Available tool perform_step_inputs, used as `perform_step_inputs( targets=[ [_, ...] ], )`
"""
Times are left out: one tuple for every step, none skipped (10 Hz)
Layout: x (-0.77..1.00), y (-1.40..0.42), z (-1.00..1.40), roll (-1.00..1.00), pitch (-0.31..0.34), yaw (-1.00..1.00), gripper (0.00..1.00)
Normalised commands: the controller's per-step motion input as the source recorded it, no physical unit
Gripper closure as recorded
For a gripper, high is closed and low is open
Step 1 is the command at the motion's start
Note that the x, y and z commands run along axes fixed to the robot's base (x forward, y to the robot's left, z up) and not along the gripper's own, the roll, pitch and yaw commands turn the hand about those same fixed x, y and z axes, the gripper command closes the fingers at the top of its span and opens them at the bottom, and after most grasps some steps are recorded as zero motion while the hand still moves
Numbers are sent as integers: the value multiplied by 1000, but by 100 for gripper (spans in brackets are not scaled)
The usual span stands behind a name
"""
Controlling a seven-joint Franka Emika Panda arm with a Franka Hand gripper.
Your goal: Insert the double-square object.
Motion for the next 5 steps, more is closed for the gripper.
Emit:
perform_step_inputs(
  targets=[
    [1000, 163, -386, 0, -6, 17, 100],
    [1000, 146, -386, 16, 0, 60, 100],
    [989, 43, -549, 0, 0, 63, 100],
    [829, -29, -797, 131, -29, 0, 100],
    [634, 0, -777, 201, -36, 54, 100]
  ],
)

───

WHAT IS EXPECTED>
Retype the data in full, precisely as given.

REPLY>
Available tool perform_step_inputs, used as `perform_step_inputs( targets=[ [_, ...] ], )`
"""
Times are left out: one tuple for every step, none skipped (10 Hz)
Layout: x (-0.77..1.00), y (-1.40..0.42), z (-1.00..1.40), roll (-1.00..1.00), pitch (-0.31..0.34), yaw (-1.00..1.00), gripper (0.00..1.00)
Normalised commands: the controller's per-step motion input as the source recorded it, no physical unit
Gripper closure as recorded
For a gripper, high is closed and low is open
Step 1 is the command at the motion's start
Note that the x, y and z commands run along axes fixed to the robot's base (x forward, y to the robot's left, z up) and not along the gripper's own, the roll, pitch and yaw commands turn the hand about those same fixed x, y and z axes, the gripper command closes the fingers at the top of its span and opens them at the bottom, and after most grasps some steps are recorded as zero motion while the hand still moves
Numbers are sent as integers: the value multiplied by 1000, but by 100 for gripper (spans in brackets are not scaled)
The usual span stands behind a name
"""
Controlling a seven-joint Franka Emika Panda arm with a Franka Hand gripper.
Your goal: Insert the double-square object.
Motion for the next 5 steps, more is closed for the gripper.
Emit:
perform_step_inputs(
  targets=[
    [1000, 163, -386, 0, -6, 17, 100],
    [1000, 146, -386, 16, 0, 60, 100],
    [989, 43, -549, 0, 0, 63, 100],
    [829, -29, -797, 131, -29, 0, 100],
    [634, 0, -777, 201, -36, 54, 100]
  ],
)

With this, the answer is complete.